Interwoven with the galvanizing account of her distress are many fascinating glimpses of her writer's life -- associating with John Updike, Philip Roth and Richard Ford, for example.
Most astonishing is her output. Though she has taught at university her whole life, helped Ray with the magazine, gone running at least three times a week, and written reviews for countless periodicals, she has published 115 books, about half of them novels, the rest non-fiction and collections of short stories and poetry. And she writes her first drafts long-hand.
This amazing production has led some critics to see her as somehow unworthy, that she writes too much too quickly.
In this book, she touches upon what it's like to receive negative reviews, to be nominated for awards but never chosen (though she did win the National Book Award for them in 1970, and her 1996 novel We Were the Mulvaneys was an Oprah pick).
Ironically, Ray Smith (not to be confused with the Canadian novelist who wrote Lord Nelson Tavern) struggled with a novel for much of his life but never completed it. Rather surprisingly, he never read Joyce's fiction, and she didn't read his until after he died. Despite their closeness, they kept a part of themselves private.
Oates' memoir ranks with those of other writers on a similar topic; one thinks of John Bayley's three volumes about Iris Murdoch's demise, Joan Didion's The Year of Magical Thinking about John Gregory Dunne, and Antonia Fraser's Must You Go? about Harold Pinter.

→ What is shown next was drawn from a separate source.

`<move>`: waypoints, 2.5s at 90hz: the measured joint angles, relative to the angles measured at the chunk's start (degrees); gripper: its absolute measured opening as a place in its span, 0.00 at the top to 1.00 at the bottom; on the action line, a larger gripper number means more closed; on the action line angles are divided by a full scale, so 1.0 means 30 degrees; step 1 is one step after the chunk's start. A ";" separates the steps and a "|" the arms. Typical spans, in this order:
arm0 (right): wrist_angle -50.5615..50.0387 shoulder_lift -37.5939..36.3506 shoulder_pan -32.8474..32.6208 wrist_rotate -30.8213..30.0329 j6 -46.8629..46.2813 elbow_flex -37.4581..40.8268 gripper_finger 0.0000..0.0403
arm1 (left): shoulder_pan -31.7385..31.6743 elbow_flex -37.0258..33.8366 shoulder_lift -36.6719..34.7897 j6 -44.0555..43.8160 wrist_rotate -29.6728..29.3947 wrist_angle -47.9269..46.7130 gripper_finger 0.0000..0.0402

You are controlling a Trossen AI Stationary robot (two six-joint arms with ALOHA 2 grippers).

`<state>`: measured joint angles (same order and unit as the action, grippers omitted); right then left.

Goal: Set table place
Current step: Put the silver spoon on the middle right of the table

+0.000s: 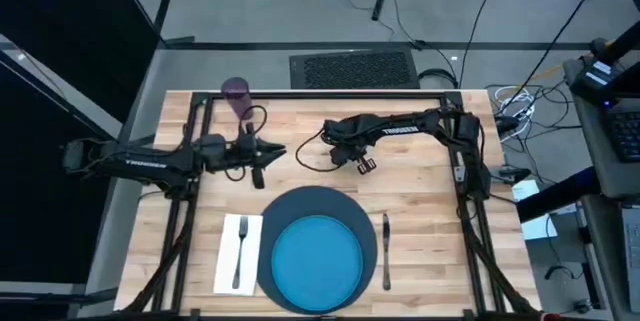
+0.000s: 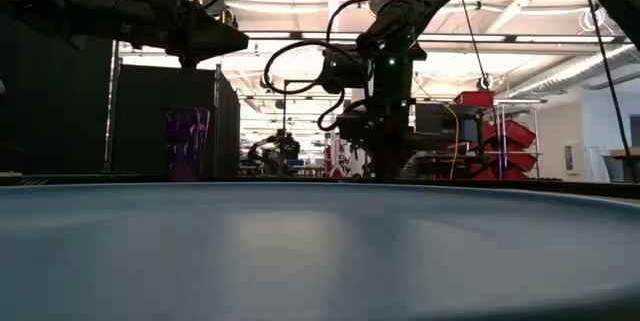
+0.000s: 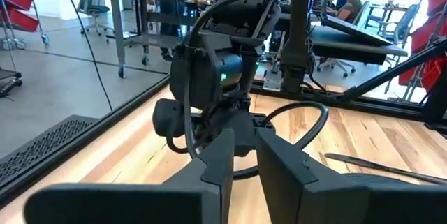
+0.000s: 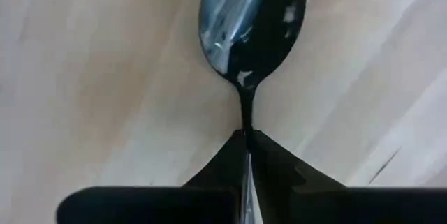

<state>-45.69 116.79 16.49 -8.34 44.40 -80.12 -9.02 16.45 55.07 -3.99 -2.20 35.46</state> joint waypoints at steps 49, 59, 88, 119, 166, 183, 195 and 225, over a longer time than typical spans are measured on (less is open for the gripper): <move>-0.1011 -0.0164 0.0000 -0.0058 -0.4767 -0.0021 1.00 | 0.0001 0.0000 0.0006 -0.0015 0.0000 0.0002 0.88; -0.0948 -0.0618 0.0000 -0.0058 -0.5532 -0.0021 1.00 | -0.0006 0.0000 0.0006 -0.0015 0.0000 0.0014 0.88; -0.0981 -0.1850 0.0102 0.0918 -0.8542 -0.0021 1.00 | 0.0001 0.0000 0.0006 -0.0031 0.0000 0.0015 0.88; -0.1993 -0.1887 0.0095 0.0904 -1.0822 -0.0028 1.00 | -0.0004 0.0000 0.0006 -0.0058 0.0000 0.0015 0.88; -0.4835 -0.1887 -0.0601 0.0133 -1.5922 -0.0043 1.00 | 0.0001 0.0000 0.0006 -0.0051 0.0000 0.0015 0.88; -0.5661 -0.2143 -0.1317 0.0210 -1.7563 -0.0043 1.00 | 0.0016 0.0000 0.0006 -0.0057 0.0000 0.0014 0.88; -0.6266 -0.3065 -0.1891 0.0240 -1.9838 -0.0043 1.00 | 0.0016 0.0000 -0.0001 -0.0058 0.0000 -0.0016 0.88; -0.6823 -0.7264 -0.4678 -0.0685 -2.8207 0.3471 1.00 | 0.0016 0.0000 0.0000 -0.0526 0.0887 -0.1198 0.88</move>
<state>-66.16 95.00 2.46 -10.40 -40.22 -69.71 -8.97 16.45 55.07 -5.57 0.47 31.87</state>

And there is a happy ending. Oates tells us she did start to sleep naturally in August 2008, and she hints of meeting a new man at an academic gathering, much in the life-altering way she had met Ray 49 years earlier.
But that is another story.
Winnipeg author Dave Williamson wrote his first book review for the Free Press in January 1972, and the subject was Joyce Carol Oates's fifth novel, Wonderland.